Everything about Jim Thome is supersized: his moon-shot homers, his Pop-eye arms and his enormous appetite. The Phillies first baseman always has a large plate of eggs and bacon for breakfast. "I'm a Midwestern boy," the 6'4", 244-pound Peoria, Ill., native said last week. "I'm going to eat my bacon and eggs every day. Always have, always will." A few hours later, just before heading to the ballpark, Thome devoured an overstuffed turkey hoagie.
That high-cholesterol diet combined with his lifelong distaste for lifting weights may sound like a recipe for disaster, but Thome, 33 and in his 14th major league season, is baseball's most feared power hitter this side of Barry Bonds. At week's end, with Philadelphia (43-37) leading the National League East by two games over the Marlins and the Mets, Thome was hitting .299 with a major-league-leading 27 home runs, a .679 slugging percentage and 58 RBIs. Thome's 74 homers over the last season and a half were the most in the majors. (Bonds was second with 67.)
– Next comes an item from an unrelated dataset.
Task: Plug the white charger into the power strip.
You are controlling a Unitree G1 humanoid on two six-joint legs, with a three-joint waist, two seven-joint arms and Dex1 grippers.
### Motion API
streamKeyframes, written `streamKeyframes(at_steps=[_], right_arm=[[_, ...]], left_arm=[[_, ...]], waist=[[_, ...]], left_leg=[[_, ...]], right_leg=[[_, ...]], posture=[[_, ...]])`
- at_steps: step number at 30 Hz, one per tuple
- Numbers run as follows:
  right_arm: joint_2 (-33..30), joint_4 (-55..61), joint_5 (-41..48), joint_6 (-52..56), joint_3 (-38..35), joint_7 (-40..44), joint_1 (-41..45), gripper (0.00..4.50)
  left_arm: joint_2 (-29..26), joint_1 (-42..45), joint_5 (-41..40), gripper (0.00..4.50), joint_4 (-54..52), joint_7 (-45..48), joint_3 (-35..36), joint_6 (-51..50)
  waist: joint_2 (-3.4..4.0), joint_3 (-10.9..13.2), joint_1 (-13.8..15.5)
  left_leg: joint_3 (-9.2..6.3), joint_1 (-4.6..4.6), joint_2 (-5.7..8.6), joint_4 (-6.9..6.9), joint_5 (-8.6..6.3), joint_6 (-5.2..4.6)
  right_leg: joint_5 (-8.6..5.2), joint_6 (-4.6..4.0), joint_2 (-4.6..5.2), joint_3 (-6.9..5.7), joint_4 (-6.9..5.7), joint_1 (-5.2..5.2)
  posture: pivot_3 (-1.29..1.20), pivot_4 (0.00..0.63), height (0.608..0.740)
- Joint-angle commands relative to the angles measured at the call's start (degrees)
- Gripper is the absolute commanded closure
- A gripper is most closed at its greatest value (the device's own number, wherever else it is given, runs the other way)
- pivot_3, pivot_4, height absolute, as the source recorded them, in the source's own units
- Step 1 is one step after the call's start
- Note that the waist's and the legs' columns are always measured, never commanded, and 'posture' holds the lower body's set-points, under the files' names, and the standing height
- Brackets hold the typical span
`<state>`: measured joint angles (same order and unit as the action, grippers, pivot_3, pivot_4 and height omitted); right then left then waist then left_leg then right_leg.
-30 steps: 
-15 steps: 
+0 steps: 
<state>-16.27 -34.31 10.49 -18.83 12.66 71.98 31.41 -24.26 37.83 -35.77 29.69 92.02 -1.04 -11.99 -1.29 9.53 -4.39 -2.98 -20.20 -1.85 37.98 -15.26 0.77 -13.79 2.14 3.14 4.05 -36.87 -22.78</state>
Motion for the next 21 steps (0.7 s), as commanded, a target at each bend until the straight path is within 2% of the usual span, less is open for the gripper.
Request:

With that kind of success Thome doesn't have to change his eating habits, but at least he has seen the benefit of an improved workout regimen. "I've come to realize that the older you get, the more you have to pay attention to your daily training routine," he says. Thome suffered recurring back pain during his 12 seasons with the Indians, which was one reason they were reluctant to offer him a guaranteed six-year contract following the 2002 season. After signing a six-year, $85 million free-agent deal with Philadelphia, Thome took up yoga and plyometrics and hasn't had any further problems with his back. "I stretch at least three or four times a day," says Thome, who hit his 400th career homer on June 14. "I feel great, maybe as good or better than ever."
And he may be swinging the bat better than ever. Last year Thome, coming off seven straight seasons with at least 30 homers (including a career-high 52 in '02), had little trouble adjusting to National League pitching, crushing a league-leading 47 homers to go with a career-best 131 RBIs. "[ Thome's quick adjustment] is pretty unusual," says Brewers manager Ned Yost. "It usually takes a while to get to know new pitchers. He didn't even blink."
The one wart on his 2003 season was his .266 average, Thome's lowest since 1993. "Last year Jim was swinging at bad pitches earlier in the count and was pressing a bit," says Phillies hitting coach Greg Gross. "This year he's more relaxed, and his average is way up. There's no reason he can't hit .300 and still have his big home run numbers."
Thome has also had an extra-large impact behind the scenes in Philly. Despite his laid-back demeanor, he has established himself as a clubhouse leader—"He relaxes us but also keeps us in line," says rightfielder Bobby Abreu—and the face of a franchise that is trying to win its first World Series since 1980. "Ever since [catcher] Darren Daulton left [in 1997], we've been searching for a team leader," says general manager Ed Wade. "We've found that guy. This is Jim's team, there's no question. He's been everything we hoped for, and more."